INSTRUCTIONS TO FOLLOW:
In how many lines of the records does the string "hanging" appear? State only the number.

(Recorded data)
= = = =
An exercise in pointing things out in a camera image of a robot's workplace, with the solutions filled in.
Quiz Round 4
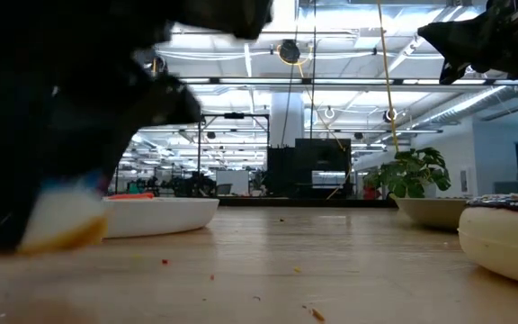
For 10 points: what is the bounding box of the yellow hanging cable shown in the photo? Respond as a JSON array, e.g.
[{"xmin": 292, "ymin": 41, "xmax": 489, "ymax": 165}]
[{"xmin": 375, "ymin": 0, "xmax": 401, "ymax": 155}]

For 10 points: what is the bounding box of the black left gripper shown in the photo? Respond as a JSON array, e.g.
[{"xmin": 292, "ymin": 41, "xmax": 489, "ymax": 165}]
[{"xmin": 0, "ymin": 0, "xmax": 202, "ymax": 212}]

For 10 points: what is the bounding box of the black hanging cable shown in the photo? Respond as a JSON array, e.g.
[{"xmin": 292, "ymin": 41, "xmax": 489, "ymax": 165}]
[
  {"xmin": 308, "ymin": 0, "xmax": 317, "ymax": 141},
  {"xmin": 279, "ymin": 0, "xmax": 299, "ymax": 149}
]

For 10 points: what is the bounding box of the long ceiling light bar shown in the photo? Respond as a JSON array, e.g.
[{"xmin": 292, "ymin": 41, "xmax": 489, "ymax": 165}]
[{"xmin": 180, "ymin": 76, "xmax": 518, "ymax": 87}]

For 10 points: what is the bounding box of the green potted plant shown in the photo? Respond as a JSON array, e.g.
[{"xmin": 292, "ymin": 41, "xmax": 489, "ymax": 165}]
[{"xmin": 362, "ymin": 147, "xmax": 452, "ymax": 201}]

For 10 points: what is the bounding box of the black table edge rail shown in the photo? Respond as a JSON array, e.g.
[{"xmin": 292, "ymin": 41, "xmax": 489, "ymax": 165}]
[{"xmin": 216, "ymin": 196, "xmax": 397, "ymax": 209}]

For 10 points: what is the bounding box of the white bowl far right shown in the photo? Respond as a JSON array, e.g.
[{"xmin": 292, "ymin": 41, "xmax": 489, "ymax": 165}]
[{"xmin": 391, "ymin": 196, "xmax": 471, "ymax": 233}]

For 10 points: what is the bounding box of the white round plate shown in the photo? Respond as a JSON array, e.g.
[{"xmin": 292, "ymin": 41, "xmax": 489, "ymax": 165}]
[{"xmin": 101, "ymin": 196, "xmax": 220, "ymax": 239}]

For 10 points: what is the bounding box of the white building column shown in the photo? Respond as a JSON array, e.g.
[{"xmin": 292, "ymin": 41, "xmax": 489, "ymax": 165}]
[{"xmin": 270, "ymin": 92, "xmax": 306, "ymax": 149}]

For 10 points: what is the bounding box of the black ceiling cord reel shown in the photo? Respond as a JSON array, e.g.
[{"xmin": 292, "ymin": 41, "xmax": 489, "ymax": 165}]
[
  {"xmin": 135, "ymin": 47, "xmax": 170, "ymax": 77},
  {"xmin": 278, "ymin": 39, "xmax": 302, "ymax": 66}
]

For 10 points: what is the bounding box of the silver ventilation duct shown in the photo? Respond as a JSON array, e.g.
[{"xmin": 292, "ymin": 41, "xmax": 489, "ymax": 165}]
[{"xmin": 409, "ymin": 85, "xmax": 510, "ymax": 131}]

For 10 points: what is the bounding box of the chocolate frosted sprinkled donut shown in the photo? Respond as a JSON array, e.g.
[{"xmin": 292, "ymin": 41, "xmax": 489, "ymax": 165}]
[{"xmin": 458, "ymin": 193, "xmax": 518, "ymax": 290}]

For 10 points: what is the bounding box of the black cabinet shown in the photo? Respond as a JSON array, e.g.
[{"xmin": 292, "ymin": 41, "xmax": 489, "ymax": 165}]
[{"xmin": 266, "ymin": 138, "xmax": 353, "ymax": 200}]

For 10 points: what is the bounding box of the black metal frame stand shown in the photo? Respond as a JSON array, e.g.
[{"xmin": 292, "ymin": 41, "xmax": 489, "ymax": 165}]
[{"xmin": 197, "ymin": 112, "xmax": 272, "ymax": 175}]

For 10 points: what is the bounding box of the blue frosted donut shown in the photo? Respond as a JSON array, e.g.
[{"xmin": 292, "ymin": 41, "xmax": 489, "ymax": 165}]
[{"xmin": 18, "ymin": 173, "xmax": 110, "ymax": 256}]

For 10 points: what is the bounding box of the red frosted donut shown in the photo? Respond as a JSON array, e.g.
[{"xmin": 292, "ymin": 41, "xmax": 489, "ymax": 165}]
[{"xmin": 107, "ymin": 193, "xmax": 156, "ymax": 201}]

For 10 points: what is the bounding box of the white board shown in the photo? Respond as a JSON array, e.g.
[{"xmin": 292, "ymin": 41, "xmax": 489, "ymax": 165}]
[{"xmin": 216, "ymin": 170, "xmax": 250, "ymax": 197}]

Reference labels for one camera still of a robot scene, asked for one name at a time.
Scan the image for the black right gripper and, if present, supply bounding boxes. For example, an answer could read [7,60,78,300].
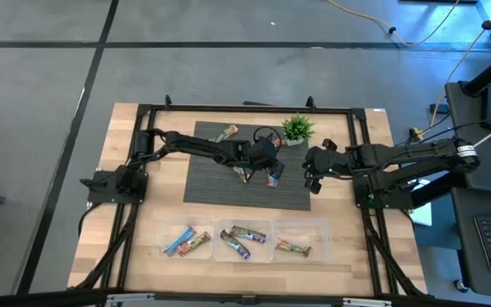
= = = =
EXERCISE SOLUTION:
2